▶ _TASK BRIEF_
Each entry below must appear in the answer exactly as written.

-- DATA follows --

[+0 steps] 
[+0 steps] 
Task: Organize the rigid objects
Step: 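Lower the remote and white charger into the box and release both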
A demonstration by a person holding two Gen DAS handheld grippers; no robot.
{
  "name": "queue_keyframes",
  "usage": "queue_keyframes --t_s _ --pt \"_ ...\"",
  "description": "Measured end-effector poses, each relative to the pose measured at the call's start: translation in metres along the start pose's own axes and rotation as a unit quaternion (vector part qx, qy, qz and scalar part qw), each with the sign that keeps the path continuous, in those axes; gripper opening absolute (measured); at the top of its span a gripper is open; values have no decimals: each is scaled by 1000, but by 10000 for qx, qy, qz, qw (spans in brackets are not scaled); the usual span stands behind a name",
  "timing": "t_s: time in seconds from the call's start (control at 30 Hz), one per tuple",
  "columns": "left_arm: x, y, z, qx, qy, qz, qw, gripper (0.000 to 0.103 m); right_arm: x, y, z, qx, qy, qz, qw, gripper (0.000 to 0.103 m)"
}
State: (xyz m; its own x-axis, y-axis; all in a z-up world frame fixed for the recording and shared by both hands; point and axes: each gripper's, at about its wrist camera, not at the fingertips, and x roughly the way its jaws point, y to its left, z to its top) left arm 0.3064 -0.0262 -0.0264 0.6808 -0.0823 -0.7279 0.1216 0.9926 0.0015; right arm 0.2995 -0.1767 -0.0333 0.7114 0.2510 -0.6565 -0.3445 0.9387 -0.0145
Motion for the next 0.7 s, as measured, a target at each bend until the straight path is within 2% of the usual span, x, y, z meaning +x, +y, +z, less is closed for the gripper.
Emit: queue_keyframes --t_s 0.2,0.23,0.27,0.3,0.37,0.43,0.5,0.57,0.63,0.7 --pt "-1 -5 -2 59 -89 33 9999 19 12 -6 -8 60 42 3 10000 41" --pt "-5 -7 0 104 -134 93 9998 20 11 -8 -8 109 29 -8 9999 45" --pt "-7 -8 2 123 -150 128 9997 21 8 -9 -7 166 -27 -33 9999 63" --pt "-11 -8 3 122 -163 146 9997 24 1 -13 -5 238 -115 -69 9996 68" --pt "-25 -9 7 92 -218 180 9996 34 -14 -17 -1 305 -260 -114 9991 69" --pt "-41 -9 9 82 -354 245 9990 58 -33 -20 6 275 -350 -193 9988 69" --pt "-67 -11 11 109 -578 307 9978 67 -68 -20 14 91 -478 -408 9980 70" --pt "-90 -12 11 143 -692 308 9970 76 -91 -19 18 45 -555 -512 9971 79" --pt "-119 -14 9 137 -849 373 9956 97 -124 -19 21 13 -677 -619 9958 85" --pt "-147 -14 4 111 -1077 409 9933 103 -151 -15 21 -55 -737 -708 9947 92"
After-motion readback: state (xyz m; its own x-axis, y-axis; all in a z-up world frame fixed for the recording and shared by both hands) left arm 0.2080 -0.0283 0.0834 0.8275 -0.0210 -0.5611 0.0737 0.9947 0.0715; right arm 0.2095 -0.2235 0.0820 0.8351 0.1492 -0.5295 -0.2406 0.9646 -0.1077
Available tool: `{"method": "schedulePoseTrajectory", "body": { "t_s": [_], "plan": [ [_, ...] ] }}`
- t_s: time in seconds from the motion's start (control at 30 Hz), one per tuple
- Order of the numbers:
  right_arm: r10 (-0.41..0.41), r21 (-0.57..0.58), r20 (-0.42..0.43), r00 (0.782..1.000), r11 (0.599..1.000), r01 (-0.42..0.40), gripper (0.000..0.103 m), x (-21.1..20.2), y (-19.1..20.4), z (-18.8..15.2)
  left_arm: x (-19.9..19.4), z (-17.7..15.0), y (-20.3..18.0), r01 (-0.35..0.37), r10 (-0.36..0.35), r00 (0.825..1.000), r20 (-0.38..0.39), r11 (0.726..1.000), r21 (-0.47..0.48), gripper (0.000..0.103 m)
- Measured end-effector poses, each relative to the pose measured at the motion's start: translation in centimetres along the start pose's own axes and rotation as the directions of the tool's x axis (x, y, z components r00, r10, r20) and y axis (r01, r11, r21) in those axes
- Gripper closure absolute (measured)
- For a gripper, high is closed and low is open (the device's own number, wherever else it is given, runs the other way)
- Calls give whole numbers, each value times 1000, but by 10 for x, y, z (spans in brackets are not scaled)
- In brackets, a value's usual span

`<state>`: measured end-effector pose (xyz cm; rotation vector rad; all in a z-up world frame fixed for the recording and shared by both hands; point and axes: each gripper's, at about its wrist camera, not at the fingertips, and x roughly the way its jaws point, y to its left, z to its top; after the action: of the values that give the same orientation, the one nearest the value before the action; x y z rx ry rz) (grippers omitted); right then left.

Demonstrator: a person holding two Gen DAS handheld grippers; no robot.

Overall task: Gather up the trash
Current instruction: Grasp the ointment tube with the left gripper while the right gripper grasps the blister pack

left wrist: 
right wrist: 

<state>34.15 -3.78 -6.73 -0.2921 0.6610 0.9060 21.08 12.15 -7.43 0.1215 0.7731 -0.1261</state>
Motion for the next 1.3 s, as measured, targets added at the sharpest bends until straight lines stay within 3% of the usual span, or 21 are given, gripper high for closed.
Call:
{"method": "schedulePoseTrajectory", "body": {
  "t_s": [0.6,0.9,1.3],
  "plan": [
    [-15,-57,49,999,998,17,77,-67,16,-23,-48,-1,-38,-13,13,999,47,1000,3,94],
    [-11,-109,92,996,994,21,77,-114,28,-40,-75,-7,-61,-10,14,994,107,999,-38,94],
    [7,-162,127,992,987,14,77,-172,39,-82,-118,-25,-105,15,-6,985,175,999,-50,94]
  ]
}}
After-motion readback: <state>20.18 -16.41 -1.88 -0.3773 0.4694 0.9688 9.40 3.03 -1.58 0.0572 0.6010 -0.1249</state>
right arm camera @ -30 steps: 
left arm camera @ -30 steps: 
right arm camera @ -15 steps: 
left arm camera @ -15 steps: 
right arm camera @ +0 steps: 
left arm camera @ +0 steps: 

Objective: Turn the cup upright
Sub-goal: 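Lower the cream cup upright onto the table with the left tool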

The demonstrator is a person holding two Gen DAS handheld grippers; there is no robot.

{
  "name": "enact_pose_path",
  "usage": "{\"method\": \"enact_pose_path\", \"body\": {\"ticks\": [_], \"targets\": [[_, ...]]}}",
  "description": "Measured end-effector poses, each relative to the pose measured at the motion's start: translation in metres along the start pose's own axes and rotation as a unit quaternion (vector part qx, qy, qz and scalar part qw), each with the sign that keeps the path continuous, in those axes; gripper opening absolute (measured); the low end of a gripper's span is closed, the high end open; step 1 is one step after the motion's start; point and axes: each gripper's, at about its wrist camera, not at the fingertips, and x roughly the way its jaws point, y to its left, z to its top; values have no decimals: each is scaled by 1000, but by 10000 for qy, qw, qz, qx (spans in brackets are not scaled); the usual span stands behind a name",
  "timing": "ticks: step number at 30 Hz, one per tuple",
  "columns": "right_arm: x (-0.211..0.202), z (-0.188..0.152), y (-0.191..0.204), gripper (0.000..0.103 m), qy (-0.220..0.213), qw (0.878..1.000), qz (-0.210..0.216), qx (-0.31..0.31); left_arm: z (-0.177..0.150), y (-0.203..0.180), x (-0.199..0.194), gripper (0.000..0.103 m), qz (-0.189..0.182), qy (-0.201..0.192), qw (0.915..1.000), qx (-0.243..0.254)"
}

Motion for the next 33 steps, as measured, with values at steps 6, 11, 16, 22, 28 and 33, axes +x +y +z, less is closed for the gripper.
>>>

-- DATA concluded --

▶ _TASK RESPONSE_
[+0 steps] 
[+0 steps] 
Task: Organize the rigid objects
Step: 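Lower the remote and white charger into the box and release both
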A demonstration by a person holding two Gen DAS handheld grippers; no robot.
{
  "name": "queue_keyframes",
  "usage": "queue_keyframes --t_s _ --pt \"_ ...\"",
  "description": "Measured end-effector poses, each relative to the pose measured at the call's start: translation in metres along the start pose's own axes and rotation as a unit quaternion (vector part qx, qy, qz and scalar part qw), each with the sign that keeps the path continuous, in those axes; gripper opening absolute (measured); at the top of its span a gripper is open; values have no decimals: each is scaled by 1000, but by 10000 for qx, qy, qz, qw (spans in brackets are not scaled); the usual span stands behind a name",
  "timing": "t_s: time in seconds from the call's start (control at 30 Hz), one per tuple",
  "columns": "left_arm: x, y, z, qx, qy, qz, qw, gripper (0.000 to 0.103 m); right_arm: x, y, z, qx, qy, qz, qw, gripper (0.000 to 0.103 m)"
}
State: (xyz m; its own x-axis, y-axis; all in a z-up world frame fixed for the recording and shared by both hands; point and axes: each gripper's, at about its wrist camera, not at the fingertips, and x roughly the way its jaws point, y to its left, z to its top) left arm 0.3064 -0.0262 -0.0264 0.6808 -0.0823 -0.7279 0.1216 0.9926 0.0015; right arm 0.2995 -0.1767 -0.0333 0.7114 0.2510 -0.6565 -0.3445 0.9387 -0.0145
Motion for the next 0.7 s, as measured, a target at each bend until the straight path is within 2% of the usual span, x, y, z meaning +x, +y, +z, less is closed for the gripper.
Emit: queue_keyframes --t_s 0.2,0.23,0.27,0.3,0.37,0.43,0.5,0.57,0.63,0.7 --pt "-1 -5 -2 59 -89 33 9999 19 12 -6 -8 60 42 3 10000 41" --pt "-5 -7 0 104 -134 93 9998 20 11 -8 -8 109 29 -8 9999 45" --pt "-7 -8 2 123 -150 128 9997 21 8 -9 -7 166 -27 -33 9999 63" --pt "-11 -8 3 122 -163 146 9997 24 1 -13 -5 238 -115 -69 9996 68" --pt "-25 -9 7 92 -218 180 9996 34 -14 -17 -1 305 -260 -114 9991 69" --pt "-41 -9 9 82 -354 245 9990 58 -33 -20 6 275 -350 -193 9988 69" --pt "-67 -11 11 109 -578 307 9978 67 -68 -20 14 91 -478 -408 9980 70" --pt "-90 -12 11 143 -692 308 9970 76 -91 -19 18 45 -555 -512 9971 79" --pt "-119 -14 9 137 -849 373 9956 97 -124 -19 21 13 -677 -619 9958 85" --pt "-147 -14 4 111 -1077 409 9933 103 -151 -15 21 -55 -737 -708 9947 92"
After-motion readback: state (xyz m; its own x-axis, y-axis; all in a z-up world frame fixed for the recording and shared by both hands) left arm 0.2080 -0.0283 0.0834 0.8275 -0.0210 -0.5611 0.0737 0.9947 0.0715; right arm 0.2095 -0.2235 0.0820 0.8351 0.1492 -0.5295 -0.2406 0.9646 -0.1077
Available tool: `{"method": "schedulePoseTrajectory", "body": { "t_s": [_], "plan": [ [_, ...] ] }}`
- t_s: time in seconds from the motion's start (control at 30 Hz), one per tuple
- Order of the numbers:
  right_arm: r10 (-0.41..0.41), r21 (-0.57..0.58), r20 (-0.42..0.43), r00 (0.782..1.000), r11 (0.599..1.000), r01 (-0.42..0.40), gripper (0.000..0.103 m), x (-21.1..20.2), y (-19.1..20.4), z (-18.8..15.2)
  left_arm: x (-19.9..19.4), z (-17.7..15.0), y (-20.3..18.0), r01 (-0.35..0.37), r10 (-0.36..0.35), r00 (0.825..1.000), r20 (-0.38..0.39), r11 (0.726..1.000), r21 (-0.47..0.48), gripper (0.000..0.103 m)
- Measured end-effector poses, each relative to the pose measured at the motion's start: translation in centimetres along the start pose's own axes and rotation as the directions of the tool's x axis (x, y, z components r00, r10, r20) and y axis (r01, r11, r21) in those axes
- Gripper closure absolute (measured)
- For a gripper, high is closed and low is open (the device's own number, wherever else it is given, runs the other way)
- Calls give whole numbers, each value times 1000, but by 10 for x, y, z (spans in brackets are not scaled)
- In brackets, a value's usual span

`<state>`: measured end-effector pose (xyz cm; rotation vector rad; all in a z-up world frame fixed for the recording and shared by both hands; point and axes: each gripper's, at about its wrist camera, not at the fingertips, and x roughly the way its jaws point, y to its left, z to its top; after the action: of the values that give the same orientation, the one nearest the value before the action; x y z rx ry rz) (grippers omitted); right then left.

Demonstrator: a person holding two Gen DAS handheld grippers; no robot.

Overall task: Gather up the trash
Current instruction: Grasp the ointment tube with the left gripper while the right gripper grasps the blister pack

left wrist: 
right wrist: 

<state>34.15 -3.78 -6.73 -0.2921 0.6610 0.9060 21.08 12.15 -7.43 0.1215 0.7731 -0.1261</state>
Motion for the next 1.3 s, as measured, targets added at the sharpest bends until straight lines stay within 3% of the usual span, or 21 are given, gripper high for closed.
Call:
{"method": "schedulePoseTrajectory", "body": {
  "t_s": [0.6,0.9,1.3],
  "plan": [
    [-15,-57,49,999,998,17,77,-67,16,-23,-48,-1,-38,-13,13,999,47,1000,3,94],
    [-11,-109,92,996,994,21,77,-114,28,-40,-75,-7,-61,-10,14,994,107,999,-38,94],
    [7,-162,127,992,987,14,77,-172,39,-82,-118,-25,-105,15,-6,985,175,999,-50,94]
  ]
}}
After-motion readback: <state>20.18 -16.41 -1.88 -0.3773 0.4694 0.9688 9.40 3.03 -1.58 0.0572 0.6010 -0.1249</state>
right arm camera @ -30 steps: 
left arm camera @ -30 steps: 
right arm camera @ -15 steps: 
left arm camera @ -15 steps: 
right arm camera @ +0 steps: 
left arm camera @ +0 steps: 

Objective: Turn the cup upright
Sub-goal: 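Lower the cream cup upright onto the table with the left tool
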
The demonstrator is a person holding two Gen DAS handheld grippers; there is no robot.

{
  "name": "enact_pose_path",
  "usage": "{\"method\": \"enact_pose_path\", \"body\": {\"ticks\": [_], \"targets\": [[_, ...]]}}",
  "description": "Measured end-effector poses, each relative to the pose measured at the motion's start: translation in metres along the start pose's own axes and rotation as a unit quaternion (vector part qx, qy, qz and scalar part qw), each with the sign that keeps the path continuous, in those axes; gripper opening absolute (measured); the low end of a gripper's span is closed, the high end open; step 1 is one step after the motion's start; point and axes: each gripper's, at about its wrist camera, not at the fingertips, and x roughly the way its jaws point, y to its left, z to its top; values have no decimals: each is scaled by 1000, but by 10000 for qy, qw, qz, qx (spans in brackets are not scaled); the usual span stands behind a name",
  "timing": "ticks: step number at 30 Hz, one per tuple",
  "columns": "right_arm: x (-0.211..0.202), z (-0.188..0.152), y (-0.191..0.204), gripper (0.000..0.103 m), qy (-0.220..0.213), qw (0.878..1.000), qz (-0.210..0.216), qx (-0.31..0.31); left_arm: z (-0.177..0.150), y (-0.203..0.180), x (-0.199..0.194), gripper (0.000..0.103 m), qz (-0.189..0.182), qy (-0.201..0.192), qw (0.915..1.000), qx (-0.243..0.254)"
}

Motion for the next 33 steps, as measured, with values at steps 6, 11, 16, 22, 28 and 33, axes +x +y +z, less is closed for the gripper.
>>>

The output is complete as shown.